Data excerpt:
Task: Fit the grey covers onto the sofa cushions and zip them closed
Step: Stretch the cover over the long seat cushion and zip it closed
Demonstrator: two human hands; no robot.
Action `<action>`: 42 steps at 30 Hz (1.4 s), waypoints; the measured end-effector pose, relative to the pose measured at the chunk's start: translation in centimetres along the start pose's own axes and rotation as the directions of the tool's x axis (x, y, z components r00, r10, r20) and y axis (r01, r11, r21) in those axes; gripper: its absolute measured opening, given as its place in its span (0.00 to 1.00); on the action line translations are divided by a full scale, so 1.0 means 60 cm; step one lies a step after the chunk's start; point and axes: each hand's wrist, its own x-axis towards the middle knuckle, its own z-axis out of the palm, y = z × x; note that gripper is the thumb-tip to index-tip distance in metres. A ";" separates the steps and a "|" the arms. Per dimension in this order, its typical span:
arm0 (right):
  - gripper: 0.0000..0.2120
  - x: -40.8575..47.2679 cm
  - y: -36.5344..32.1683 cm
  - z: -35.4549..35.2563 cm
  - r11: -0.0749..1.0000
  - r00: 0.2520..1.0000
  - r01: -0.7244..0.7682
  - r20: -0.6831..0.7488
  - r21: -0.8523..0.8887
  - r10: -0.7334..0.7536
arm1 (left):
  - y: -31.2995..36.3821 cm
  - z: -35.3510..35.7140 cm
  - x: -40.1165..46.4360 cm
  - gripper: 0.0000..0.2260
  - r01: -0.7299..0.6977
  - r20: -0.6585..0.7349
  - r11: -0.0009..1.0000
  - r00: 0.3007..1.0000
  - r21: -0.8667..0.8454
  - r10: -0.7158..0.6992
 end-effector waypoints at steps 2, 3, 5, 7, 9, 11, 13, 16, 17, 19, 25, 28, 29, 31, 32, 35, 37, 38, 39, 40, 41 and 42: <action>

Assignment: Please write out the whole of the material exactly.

Final answer:
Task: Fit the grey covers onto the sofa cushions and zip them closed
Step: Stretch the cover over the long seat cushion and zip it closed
Demonstrator: two human hands; no robot.
Action `<action>`: 42 steps at 30 Hz (1.4 s), waypoints; the measured end-effector pose, relative to the pose measured at the chunk's start: translation in centimetres along the start pose's own axes and rotation as the directions of the tool's x axis (x, y, z components r00, r10, r20) and y axis (r01, r11, r21) in those axes; gripper: its absolute measured opening, given as its place in its span (0.00 to 1.00); on the action line translations are divided by a full scale, so 1.0 means 60 cm; step one lies a step after the chunk's start; point and axes: each hand's wrist, its own x-axis towards the middle knuckle, its own z-axis out of the palm, y = z × x; note that gripper is the thumb-tip to index-tip distance in metres. A ";" separates the steps and a "|" the arms. Per dimension in this order, its typical span:
arm0 (right):
  - gripper: 0.0000..0.2120
  - x: -40.8575..47.2679 cm
  - y: -36.5344..32.1683 cm
  - z: -35.4549..35.2563 cm
  - r11: -0.0749..1.0000
  - r00: 0.2520..1.0000
  - r01: -0.7244..0.7682
  - r20: -0.6831..0.7488
  - r21: -0.8523..0.8887
  - r10: -0.7334..0.7536
arm1 (left):
  - y: -31.2995..36.3821 cm
  - z: -35.3510..35.7140 cm
  - x: -40.1165..46.4360 cm
  - gripper: 0.0000..0.2260
  - r01: -0.7299..0.6977
  - r20: -0.6585..0.7349
  - r11: -0.0009..1.0000
  - r00: 0.3007..1.0000
  - r21: -0.8667..0.8454
  - r10: -0.7158..0.6992
 end-effector waypoints at steps 2, 3, 5, 7, 9, 11, 13, 16, 17, 19, 25, 28, 29, 31, 32, 35, 37, 38, 39, 40, 41 and 42: <action>

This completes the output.